Minting FT and XT: 1,000 USDC mints 1,000 FTs and 1,000 XTs.
XT Exchange: The 1,000 XTs are sold to Alice’s borrowing curve for additional FTs.
FT Reserve Check: If the FT reserve in Alice’s range order is insufficient, additional FTs are minted from Alice’s GT, increasing her debt recorded in the GT.
Result: Alice borrows 1,000 USDC and increases her GT debt accordingly.
Lending:
A borrowing market taker fills Alice’s lending curve and issues FTs.
Alice receives the interest FTs exchanged during the match and holds the principal FTs minted when the range order was placed.
At Maturity:
Alice repays the debt recorded in her GT by either returning FTs or paying 1,000 USDC directly.

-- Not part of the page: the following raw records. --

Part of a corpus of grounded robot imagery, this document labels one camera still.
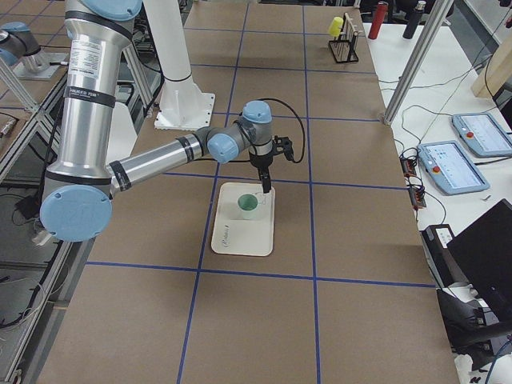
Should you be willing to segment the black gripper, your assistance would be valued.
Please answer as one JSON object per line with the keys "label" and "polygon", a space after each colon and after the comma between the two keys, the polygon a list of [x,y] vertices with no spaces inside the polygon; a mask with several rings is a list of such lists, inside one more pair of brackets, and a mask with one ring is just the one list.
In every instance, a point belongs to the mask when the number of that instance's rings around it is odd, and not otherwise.
{"label": "black gripper", "polygon": [[262,192],[268,194],[271,191],[270,166],[273,163],[273,151],[266,154],[253,154],[249,152],[250,164],[258,170],[259,180],[262,184]]}

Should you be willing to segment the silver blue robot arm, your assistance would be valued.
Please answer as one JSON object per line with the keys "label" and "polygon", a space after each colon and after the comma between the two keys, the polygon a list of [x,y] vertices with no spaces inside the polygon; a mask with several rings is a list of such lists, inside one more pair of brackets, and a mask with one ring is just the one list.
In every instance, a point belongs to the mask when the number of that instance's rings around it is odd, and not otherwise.
{"label": "silver blue robot arm", "polygon": [[[140,13],[147,17],[162,71],[156,125],[185,135],[132,155],[136,133],[115,91]],[[214,96],[193,80],[175,1],[68,1],[65,26],[71,49],[61,139],[58,157],[46,169],[39,214],[50,235],[66,242],[98,236],[111,219],[116,193],[205,155],[224,164],[247,151],[263,192],[270,192],[270,108],[252,101],[231,126],[210,126]]]}

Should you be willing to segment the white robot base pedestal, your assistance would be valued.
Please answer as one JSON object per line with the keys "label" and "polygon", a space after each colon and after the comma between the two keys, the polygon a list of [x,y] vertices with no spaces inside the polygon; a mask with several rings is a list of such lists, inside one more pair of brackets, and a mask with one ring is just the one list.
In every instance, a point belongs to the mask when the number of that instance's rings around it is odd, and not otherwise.
{"label": "white robot base pedestal", "polygon": [[215,95],[195,83],[177,1],[145,1],[164,78],[154,126],[160,130],[198,130],[210,124]]}

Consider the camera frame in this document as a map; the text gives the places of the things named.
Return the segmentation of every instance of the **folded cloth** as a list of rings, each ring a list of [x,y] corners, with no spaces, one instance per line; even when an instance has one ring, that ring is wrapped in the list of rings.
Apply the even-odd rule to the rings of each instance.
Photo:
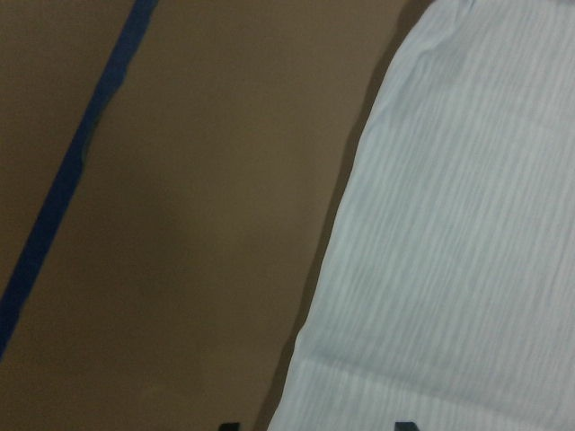
[[[270,431],[575,429],[575,2],[437,0],[394,57]]]

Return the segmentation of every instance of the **white towel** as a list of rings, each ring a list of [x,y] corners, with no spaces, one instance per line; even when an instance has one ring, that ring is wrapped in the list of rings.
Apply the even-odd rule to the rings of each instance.
[[[575,2],[437,0],[397,52],[270,431],[575,429]]]

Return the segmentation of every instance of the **blue tape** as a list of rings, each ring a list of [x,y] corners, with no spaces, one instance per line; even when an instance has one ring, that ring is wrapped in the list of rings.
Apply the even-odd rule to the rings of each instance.
[[[146,33],[157,2],[136,0],[134,3],[16,263],[0,300],[0,359],[74,195],[84,169],[84,158],[92,133],[106,105],[124,81],[128,64]]]

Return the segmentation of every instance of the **ribbed white fabric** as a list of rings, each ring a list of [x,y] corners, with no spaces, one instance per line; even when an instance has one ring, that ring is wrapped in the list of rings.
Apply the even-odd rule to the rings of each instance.
[[[575,429],[575,2],[437,0],[360,139],[270,431]]]

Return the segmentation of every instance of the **black object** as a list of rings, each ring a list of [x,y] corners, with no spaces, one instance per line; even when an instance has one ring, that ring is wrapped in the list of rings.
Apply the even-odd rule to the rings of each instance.
[[[420,431],[414,422],[395,422],[395,431]]]
[[[219,426],[218,431],[240,431],[240,423],[222,424]]]

Alice redeems the FTs accumulated through lending (which may include the earning of spread between borrowing and lending rates).
Advantages
Dynamic Role Flexibility: Two-way market makers can seamlessly adjust between borrowing and lending, optimizing their capital usage based on market demand.
Earn the Spread: By setting a lower borrowing rate and a higher lending rate, two-way market makers earn the spread between the two, creating a predictable profit margin.
Capital Efficiency: A single range order allows two-way market makers to leverage both borrowing and lending opportunities without maintaining separate orders.
Risk Management: Over-collateralization and LTV constraints protect two-way market makers from excessive risk on the borrowing side, while secured loans ensure returns on the lending side.
Summary
The two-way market maker role is ideal for users seeking a dynamic, capital-efficient strategy that combines borrowing and lending in a single position. By placing a two-way range order with separate borrowing and lending curves, two-way market makers can optimize yields, control borrowing costs, and respond to market conditions without needing to manage multiple positions. This flexibility makes two-way market making a powerful tool for advanced users on TermMax.